DIcipher: Assessing Drug Information Skills Using Serious Gaming Methodology in a Pharmacy Course—Cambrey Nguyen (2020)
A pharmacy professor incorporates active learning into a drug information (DI) course by designing an escape-room themed challenge called DIcipher. The challenge was utilized to assess DI knowledge while offering a realistic view of the application of these skills in clinical practice.
PHPR 630 (Drug Information and Literature Evaluation) is a one-credit hour, lecture-based course taught in the third year of pharmacy school. One of the functions of a pharmacist in any pharmacy setting is to provide patients and healthcare providers information about all types of drugs available. The course prepares students to develop drug information skills through answering questions about drugs using various resources and databases. In order to develop these DI skills, students must understand when to use various drug information resources and databases. In addition, students must retrieve information quickly and accurately in order to provide a recommendation relevant to patient care. The course requires critical thinking and evaluation of biomedical literature, which may be challenging and cause students to become disengaged.

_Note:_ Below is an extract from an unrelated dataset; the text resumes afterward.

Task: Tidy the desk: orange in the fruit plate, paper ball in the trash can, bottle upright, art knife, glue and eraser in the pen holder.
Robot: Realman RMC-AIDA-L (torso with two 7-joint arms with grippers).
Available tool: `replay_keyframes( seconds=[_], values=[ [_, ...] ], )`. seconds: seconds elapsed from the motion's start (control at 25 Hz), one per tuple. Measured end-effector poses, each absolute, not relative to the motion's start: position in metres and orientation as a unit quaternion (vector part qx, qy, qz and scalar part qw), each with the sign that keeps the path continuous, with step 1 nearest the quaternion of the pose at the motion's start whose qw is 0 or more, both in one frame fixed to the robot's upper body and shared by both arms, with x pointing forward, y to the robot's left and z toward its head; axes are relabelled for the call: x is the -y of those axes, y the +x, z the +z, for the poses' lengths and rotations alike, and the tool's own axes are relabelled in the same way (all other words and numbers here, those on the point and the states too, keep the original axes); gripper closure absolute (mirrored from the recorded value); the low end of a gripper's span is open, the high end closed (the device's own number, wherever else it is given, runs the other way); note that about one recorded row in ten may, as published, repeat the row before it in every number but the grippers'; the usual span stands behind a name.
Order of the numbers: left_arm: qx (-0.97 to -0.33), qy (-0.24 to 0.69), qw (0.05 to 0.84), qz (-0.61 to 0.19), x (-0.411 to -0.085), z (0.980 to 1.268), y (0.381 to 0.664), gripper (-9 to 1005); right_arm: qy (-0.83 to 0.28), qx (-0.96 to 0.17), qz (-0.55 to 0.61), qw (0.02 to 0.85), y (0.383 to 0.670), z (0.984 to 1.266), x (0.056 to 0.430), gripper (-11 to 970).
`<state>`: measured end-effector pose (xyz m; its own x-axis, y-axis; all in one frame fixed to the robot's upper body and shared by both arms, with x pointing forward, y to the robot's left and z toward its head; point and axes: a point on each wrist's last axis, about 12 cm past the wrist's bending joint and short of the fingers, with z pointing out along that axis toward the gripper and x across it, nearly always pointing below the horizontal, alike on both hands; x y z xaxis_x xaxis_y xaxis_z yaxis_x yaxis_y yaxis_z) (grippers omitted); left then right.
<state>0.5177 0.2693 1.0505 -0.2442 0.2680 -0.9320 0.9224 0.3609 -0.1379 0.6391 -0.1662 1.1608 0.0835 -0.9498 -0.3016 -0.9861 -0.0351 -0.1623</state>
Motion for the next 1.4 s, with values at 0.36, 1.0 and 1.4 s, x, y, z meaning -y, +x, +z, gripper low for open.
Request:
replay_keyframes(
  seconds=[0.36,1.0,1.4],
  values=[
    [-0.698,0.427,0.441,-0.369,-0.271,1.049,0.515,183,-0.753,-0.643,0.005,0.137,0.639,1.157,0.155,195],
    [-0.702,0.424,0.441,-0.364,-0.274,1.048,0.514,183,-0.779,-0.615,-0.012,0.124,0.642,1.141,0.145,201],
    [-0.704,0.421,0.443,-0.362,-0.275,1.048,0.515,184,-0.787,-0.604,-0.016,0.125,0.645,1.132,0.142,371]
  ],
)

To overcome this challenge, I designed an active learning challenge called DIcipher to assess student learning of drug information concepts in an interactive way while encouraging student engagement.

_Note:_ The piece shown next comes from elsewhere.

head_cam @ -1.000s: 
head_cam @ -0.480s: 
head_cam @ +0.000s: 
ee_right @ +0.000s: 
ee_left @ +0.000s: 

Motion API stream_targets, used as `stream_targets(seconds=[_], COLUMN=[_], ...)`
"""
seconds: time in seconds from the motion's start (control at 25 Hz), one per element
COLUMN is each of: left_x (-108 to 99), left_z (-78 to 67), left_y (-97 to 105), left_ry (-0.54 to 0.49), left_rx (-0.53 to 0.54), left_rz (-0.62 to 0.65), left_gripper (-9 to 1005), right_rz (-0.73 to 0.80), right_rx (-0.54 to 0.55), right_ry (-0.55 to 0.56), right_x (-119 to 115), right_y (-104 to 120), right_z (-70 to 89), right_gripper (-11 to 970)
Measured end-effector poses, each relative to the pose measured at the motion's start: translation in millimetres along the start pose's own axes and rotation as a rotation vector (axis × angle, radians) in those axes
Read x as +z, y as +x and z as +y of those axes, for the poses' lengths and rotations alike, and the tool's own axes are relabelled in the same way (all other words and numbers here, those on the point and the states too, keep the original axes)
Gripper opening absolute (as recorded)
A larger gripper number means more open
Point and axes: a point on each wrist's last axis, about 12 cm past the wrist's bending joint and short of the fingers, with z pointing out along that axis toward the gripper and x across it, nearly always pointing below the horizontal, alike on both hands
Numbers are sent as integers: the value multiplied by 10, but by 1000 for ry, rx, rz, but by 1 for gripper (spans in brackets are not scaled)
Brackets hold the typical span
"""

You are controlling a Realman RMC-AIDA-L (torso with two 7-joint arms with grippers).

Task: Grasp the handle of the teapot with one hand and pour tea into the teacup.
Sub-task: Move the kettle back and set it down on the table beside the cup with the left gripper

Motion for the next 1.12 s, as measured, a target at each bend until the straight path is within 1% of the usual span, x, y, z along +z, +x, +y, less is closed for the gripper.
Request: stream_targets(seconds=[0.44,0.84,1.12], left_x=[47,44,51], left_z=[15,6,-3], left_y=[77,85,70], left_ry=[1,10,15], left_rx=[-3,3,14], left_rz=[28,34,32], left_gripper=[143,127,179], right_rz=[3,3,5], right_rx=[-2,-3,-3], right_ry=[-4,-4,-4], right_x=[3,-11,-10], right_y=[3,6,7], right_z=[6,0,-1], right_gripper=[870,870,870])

There have been three iterations of DIcipher since 2017. The original version was piloted with fourth-year students undergoing the drug information advanced pharmacy practice experiential (APPE) rotation in Summer 2017. The first implementation occurred in Spring 2018 in the PHPR 630 course and incorporated changes and improvements obtained from the pilot. The most recent iteration in PHPR 630 took place in Spring 2019. The objective of the challenge is for students to work in small groups to solve puzzles to obtain drug questions pertaining to a patient who has been diagnosed with a rare infection. The goal is to answer all of the questions correctly in order to unlock a safe and retrieve the antidote within a 45- to 60-minute timeframe.
While “winning” DIcipher is meant to be a major challenge that only a few groups would be able to achieve, all students were able to apply drug information concepts presented in the course, increase accuracy and efficiency skills, and learn to work in a team under fast-paced conditions. Results from pre- and post-DIcipher perception surveys showed that many students expressed a higher level of comfort with using drug information (DI) resources after participation in DIcipher. The mean scores on the knowledge based post-challenge assessment also increased compared to the pre-challenge assessment. The students found DIcipher to be fun and challenging as well as a useful team-building experience.
Incorporating active learning through the use of serious gaming into my drug information (DI) course has been successful in engaging students with materials that can be difficult, dry, or uninteresting. DIcipher improved learning by giving students the opportunity to apply drug information concepts taught in class in a simulated environment representing a real-world scenario. In addition, DIcipher offered a way for me to assess student learning through observation of their thought processes as they researched answers using various resources. I recommend incorporating serious gaming as an active learning strategy to foster student engagement in a variety of disciplines and topics.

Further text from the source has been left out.